= Claude Dalenberg =

Zen priest

Claude Dalenberg (also known as Ananda Claude Dalenberg) (July 2, 1927 — February 18, 2008) was a Zen priest ordained by Shunryū Suzuki and a dharma successor of Tenshin Reb Anderson.

==Biography==

Dalenberg was born on July 2, 1927, in South Holland, Illinois. Growing up in a Dutch-Reformist environment, he attended Sunday school, catechism classes, Sunday morning and evening services.

After serving in the Navy, Dalenberg enrolled in Northwestern University in the School of Engineering. Dalenberg initially discovered Buddhism after attending a talk by Alan Watts in Chicago in 1949. Dalenberg eventually graduated Northwestern with a degree in Philosophy.

After moving to California in the 1950s, Dalenberg began attending the American Academy of Asian Studies where he met D.T. Suzuki, Gary Snyder and others who deepened his interest in Buddhism. Dalenberg was a member of a zazenkai group with Snyder, Philip Whalen, Albert Saijo, and Lew Welch. He studied with Nyogen Senzaki in Los Angeles as well as with Hodo Tobase at Sokoji in San Francisco.

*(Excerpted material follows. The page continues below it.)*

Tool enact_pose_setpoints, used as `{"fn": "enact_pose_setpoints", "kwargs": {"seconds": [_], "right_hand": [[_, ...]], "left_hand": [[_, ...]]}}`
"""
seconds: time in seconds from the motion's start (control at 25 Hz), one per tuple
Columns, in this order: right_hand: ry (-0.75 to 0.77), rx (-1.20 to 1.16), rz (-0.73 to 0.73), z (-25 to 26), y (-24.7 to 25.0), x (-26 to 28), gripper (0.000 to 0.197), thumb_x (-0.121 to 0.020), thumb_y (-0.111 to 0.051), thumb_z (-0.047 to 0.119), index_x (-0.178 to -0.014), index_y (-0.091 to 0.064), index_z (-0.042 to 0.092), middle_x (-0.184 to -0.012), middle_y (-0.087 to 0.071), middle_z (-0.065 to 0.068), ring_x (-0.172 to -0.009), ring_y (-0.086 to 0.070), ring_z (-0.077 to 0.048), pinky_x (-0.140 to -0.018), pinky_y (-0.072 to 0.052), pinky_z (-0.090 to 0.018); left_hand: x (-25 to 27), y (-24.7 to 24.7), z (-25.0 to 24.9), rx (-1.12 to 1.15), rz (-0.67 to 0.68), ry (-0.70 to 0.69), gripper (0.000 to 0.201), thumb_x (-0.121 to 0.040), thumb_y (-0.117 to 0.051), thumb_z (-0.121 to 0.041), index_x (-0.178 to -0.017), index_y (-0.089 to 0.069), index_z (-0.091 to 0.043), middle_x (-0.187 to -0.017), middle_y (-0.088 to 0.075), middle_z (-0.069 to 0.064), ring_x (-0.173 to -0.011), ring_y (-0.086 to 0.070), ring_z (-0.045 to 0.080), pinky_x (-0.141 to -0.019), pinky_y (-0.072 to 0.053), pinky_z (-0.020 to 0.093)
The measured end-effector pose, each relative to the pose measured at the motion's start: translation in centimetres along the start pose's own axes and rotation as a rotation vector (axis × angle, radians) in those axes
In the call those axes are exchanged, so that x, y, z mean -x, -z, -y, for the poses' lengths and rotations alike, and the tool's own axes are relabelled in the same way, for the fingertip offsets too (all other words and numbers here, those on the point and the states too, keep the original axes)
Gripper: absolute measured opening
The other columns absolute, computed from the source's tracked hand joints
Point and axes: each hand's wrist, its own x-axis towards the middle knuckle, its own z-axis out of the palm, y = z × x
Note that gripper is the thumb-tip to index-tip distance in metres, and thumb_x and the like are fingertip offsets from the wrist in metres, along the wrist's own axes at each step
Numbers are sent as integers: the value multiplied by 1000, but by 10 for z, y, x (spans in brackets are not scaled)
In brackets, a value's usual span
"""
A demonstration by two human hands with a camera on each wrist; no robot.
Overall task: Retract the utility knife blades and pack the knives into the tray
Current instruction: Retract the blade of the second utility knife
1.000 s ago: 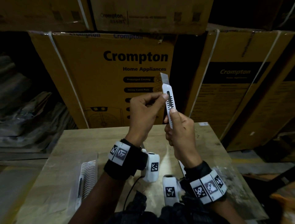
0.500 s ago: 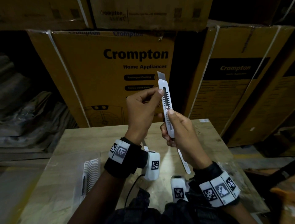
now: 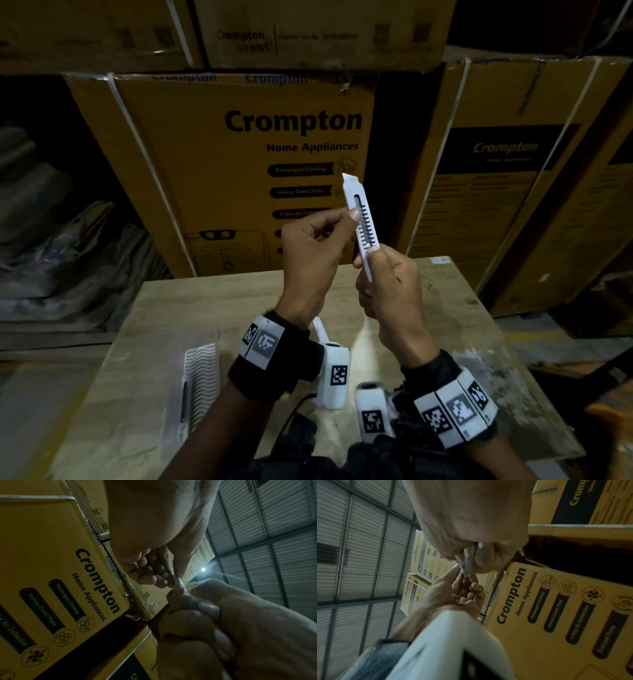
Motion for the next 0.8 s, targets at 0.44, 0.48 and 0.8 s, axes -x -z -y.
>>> {"fn": "enact_pose_setpoints", "kwargs": {"seconds": [0.44, 0.48, 0.8], "right_hand": [[-100, -61, 278, 3, 16, -1, 30, -110, -36, 31, -104, -57, 10, -62, -44, -1, -48, -35, -11, -44, -27, -20], [-105, -47, 271, 4, 17, 0, 29, -110, -35, 31, -101, -56, 12, -61, -42, 2, -48, -34, -10, -44, -27, -19], [-61, -40, 249, 2, 10, -1, 25, -111, -32, 21, -102, -55, 15, -63, -43, 5, -49, -34, -5, -44, -28, -17]], "left_hand": [[-1, -3, -4, 18, 10, -55, 15, -93, -71, -8, -103, -78, 2, -89, -79, 8, -67, -68, -1, -57, -49, 12], [-1, -4, -3, 10, 16, -62, 15, -93, -72, -8, -103, -78, 1, -89, -79, 7, -69, -69, -1, -59, -49, 12], [-3, -7, -7, 1, 4, -73, 13, -94, -71, -9, -102, -79, -3, -83, -78, 1, -69, -70, 3, -56, -51, 15]]}}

In the mid-1960s, Dalenberg met Shunryū Suzuki and began studying with him, eventually becoming a Senior Priest at the San Francisco Zen Center.

Dalenberg enjoyed learning from other Buddhist sects and often attended services at a Buddhist Churches of America branch near Sokoji. He was also involved with Quakers and worked with them towards prison abolition.

He served as President of the Buddhist Council of Northern California and helped establish the East-West House in San Francisco.

Dalenberg appeared under the pseudonym "Bud Diefendorf" in Jack Kerouac's novel The Dharma Bums.